Bernacchi makes the same core argument—that his suspension was based on perjured testimony—and asserts that the district court should have granted his motion for a hearing. We assign a state disciplinary proceeding “great weight” unless it was tainted by serious flaws. In re Reinstatement of Leaf, 41 F.3d 281, 284 (7th Cir. 1994) (internal citation omitted). Bernacchi says that his sanctions hearing was seriously flawed because of the perjury, and he even argues that this alleged lie “negates” all of his former client’s complaints against him. (This proposition, like the rest of his brief, is not supported by any authority. See Fed. R. App. P. 28(a)(8).) But although Bernacchi disputes whether his client’s foreclosure was a consequence of his actions, he does not explain how the alleged perjury prejudiced him given that he admitted the allegations about his own misconduct. Bernacchi also contends that he was deprived of due process because he was not allowed to introduce witnesses or evidence at his hearing, but the testimony that Bernacchi wanted to present was from a witness that, as the state court noted, Bernacchi himself removed from the witness list. Bernacchi has not shown serious error in his state disciplinary process. See In re Ruffalo, 390 U.S. 544, 550, 88 S.Ct. 1222, 20 L.Ed.2d 117 (1968); In re Wick, 628 F.3d 379, 381 (7th Cir. 2010).
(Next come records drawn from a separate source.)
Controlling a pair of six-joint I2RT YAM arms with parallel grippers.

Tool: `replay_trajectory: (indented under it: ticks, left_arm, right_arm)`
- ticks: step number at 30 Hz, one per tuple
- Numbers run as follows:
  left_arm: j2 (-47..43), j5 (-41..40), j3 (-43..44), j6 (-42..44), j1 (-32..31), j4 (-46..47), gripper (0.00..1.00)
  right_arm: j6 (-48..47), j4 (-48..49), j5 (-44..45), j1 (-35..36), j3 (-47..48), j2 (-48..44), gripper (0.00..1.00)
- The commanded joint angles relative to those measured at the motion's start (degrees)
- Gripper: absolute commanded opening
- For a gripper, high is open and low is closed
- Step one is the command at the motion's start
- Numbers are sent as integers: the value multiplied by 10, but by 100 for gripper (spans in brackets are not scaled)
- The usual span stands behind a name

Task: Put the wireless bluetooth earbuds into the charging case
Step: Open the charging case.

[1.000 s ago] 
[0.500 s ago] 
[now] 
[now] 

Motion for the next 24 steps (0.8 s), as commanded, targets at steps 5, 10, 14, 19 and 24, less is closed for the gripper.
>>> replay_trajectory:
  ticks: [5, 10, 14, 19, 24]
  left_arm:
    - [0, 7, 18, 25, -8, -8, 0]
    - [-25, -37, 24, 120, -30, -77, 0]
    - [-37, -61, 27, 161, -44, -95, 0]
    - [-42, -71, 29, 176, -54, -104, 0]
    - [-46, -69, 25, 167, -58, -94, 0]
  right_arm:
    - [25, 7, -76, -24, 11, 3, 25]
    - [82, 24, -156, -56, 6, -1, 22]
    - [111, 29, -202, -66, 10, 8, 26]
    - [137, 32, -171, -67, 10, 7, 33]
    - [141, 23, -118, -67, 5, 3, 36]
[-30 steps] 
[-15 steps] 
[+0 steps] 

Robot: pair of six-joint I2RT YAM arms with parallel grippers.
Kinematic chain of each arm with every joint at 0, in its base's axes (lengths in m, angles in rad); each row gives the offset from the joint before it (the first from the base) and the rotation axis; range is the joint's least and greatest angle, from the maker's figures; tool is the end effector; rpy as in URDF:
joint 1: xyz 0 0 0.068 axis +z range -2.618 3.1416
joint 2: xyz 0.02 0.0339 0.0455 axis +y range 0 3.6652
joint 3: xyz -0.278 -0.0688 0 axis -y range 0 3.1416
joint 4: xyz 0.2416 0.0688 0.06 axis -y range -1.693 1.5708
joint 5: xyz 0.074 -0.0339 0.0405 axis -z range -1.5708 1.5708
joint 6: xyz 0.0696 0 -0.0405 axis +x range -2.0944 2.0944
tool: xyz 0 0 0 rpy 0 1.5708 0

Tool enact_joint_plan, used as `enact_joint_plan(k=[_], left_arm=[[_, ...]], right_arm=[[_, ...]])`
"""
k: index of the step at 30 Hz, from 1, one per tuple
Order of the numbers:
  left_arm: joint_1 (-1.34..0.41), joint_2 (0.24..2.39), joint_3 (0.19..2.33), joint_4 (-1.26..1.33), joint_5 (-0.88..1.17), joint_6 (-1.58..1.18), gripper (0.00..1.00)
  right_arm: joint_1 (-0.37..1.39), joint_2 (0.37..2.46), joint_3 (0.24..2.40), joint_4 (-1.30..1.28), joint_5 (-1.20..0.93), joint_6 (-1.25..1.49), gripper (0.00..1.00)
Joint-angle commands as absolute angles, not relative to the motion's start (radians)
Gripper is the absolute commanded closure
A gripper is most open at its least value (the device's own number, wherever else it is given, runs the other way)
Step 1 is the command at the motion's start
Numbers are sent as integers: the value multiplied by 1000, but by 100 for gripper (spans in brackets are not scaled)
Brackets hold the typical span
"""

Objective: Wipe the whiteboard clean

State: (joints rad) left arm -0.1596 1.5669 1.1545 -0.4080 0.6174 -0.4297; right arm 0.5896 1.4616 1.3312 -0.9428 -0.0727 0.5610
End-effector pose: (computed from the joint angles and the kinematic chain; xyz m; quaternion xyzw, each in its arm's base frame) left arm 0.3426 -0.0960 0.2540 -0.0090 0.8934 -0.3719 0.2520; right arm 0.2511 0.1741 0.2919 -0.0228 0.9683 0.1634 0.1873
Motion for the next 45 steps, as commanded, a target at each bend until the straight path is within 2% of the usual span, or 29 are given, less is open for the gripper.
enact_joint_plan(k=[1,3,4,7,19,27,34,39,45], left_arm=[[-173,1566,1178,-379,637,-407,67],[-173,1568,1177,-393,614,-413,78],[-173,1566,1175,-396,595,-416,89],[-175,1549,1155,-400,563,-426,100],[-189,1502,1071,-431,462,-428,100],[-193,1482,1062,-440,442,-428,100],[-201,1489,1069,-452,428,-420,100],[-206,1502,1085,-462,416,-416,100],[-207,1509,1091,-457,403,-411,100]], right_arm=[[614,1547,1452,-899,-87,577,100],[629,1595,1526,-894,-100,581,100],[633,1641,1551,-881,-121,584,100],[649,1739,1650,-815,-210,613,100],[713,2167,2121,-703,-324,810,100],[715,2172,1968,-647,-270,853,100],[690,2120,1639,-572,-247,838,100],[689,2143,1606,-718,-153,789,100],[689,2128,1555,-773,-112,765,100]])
As for Bernacchi’s argument that the district judge erred in not holding an evidentiary hearing before imposing reciprocal discipline, he provides no explanation why a hearing was necessary, and he was not entitled to one under the relevant rule, S.D. Ind. R. Disc. Enf. II.D. See also In re Caranchini, 160 F.3d 420, 424 (8th Cir. 1998) (finding attorney not entitled to district-court hearing because facts were proved in earlier litigation). Bernacchi never had a fact-finding hearing in state court because he admitted the allegations, but he could have opted to defend himself instead. The rule makes clear that a district court can impose reciprocal discipline on a closed record absent good reason to consider new evidence. See In re Palmisano, 70 F.3d 483, 486 (7th Cir. 1995). The record before the district judge already contained the foreclosure documents that Bernacchi considers completely vindicating; the judge, however, was not moved by the allegation of perjury given all of the other conduct that was undisputed. Bernacchi similarly fails to persuade us that the district court improperly exercised the default action of imposing reciprocal discipline. See id.